Dataset records Block Start

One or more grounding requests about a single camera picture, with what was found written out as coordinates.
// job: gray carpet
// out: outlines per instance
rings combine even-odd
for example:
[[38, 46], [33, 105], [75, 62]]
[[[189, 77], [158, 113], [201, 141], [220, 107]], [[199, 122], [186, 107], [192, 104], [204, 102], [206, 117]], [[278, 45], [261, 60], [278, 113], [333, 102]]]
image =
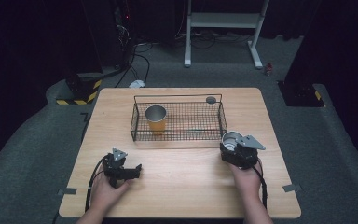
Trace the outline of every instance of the gray carpet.
[[[183, 66], [183, 45], [153, 45], [151, 49], [144, 45], [137, 51], [150, 62], [146, 81], [149, 88], [261, 90], [289, 175], [303, 189], [296, 193], [301, 217], [274, 219], [275, 223], [358, 223], [358, 153], [327, 90], [315, 85], [326, 107], [287, 107], [277, 85], [277, 80], [284, 80], [300, 43], [301, 39], [259, 39], [257, 49], [263, 63], [273, 65], [269, 77], [254, 68], [244, 41], [193, 48], [190, 68]], [[209, 44], [194, 41], [200, 48]], [[146, 61], [136, 57], [133, 67], [144, 79]], [[104, 79], [101, 89], [115, 87], [120, 78], [121, 74]], [[133, 80], [134, 74], [129, 72], [118, 86], [128, 88]], [[24, 122], [1, 151], [0, 223], [52, 223], [57, 214], [62, 200], [58, 192], [66, 188], [86, 125], [86, 116], [81, 113], [88, 113], [89, 118], [93, 109], [93, 104], [56, 105], [55, 99], [65, 94], [63, 80], [52, 86], [46, 94], [48, 104]], [[74, 217], [57, 217], [56, 223], [75, 221]]]

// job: table top
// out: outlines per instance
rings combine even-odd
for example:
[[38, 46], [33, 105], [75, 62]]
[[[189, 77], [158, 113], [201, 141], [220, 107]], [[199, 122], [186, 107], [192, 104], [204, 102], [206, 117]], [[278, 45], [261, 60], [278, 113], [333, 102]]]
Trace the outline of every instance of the table top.
[[63, 217], [84, 214], [88, 183], [98, 161], [115, 147], [128, 153], [125, 168], [142, 164], [141, 176], [109, 217], [241, 218], [241, 200], [232, 173], [221, 160], [219, 141], [133, 141], [134, 95], [222, 94], [227, 129], [252, 135], [268, 186], [271, 217], [296, 218], [301, 210], [269, 119], [256, 88], [102, 89], [60, 207]]

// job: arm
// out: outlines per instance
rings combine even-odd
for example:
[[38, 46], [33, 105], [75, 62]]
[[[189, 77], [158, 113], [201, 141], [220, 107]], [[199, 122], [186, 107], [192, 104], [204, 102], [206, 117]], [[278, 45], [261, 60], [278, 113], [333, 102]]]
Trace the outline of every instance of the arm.
[[[234, 174], [235, 186], [241, 195], [246, 223], [272, 223], [272, 219], [258, 195], [261, 183], [257, 173], [253, 169], [241, 170], [232, 164], [228, 166]], [[259, 162], [255, 168], [261, 173]]]
[[130, 187], [130, 183], [131, 180], [127, 180], [118, 189], [115, 189], [110, 186], [109, 180], [103, 172], [97, 175], [92, 184], [89, 210], [77, 221], [77, 224], [102, 223], [109, 210]]

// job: black wire basket
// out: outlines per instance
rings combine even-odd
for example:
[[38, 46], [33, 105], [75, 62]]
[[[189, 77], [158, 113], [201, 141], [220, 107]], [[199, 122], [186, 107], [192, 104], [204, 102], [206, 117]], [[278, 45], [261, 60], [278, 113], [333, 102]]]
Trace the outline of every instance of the black wire basket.
[[[136, 95], [131, 122], [133, 141], [220, 140], [227, 132], [222, 94]], [[165, 130], [151, 131], [145, 111], [151, 105], [167, 110]]]

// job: metal stand
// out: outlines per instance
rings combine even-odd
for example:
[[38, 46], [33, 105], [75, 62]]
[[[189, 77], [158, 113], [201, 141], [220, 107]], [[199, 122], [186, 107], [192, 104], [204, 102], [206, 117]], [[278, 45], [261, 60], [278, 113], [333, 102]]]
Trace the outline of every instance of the metal stand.
[[191, 28], [192, 27], [226, 27], [226, 28], [254, 28], [254, 39], [248, 42], [249, 50], [257, 69], [263, 68], [255, 45], [263, 25], [269, 0], [265, 0], [261, 13], [192, 13], [191, 0], [188, 0], [185, 67], [191, 66]]

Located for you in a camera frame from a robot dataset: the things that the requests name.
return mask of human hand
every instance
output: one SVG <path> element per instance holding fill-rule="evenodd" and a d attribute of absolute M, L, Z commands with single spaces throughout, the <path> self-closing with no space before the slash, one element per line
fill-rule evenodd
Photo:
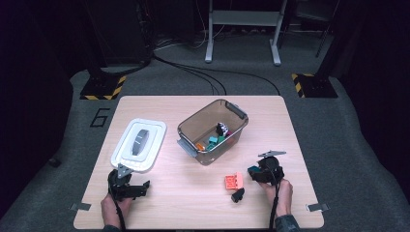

Dataset records Block End

Task —
Out of the records above, pull the lines that include the word "fill".

Answer space —
output: one SVG <path> element per instance holding fill-rule="evenodd" and a d attribute of absolute M, L, Z commands with single spaces throughout, the <path> self-closing with no space before the slash, one element per line
fill-rule evenodd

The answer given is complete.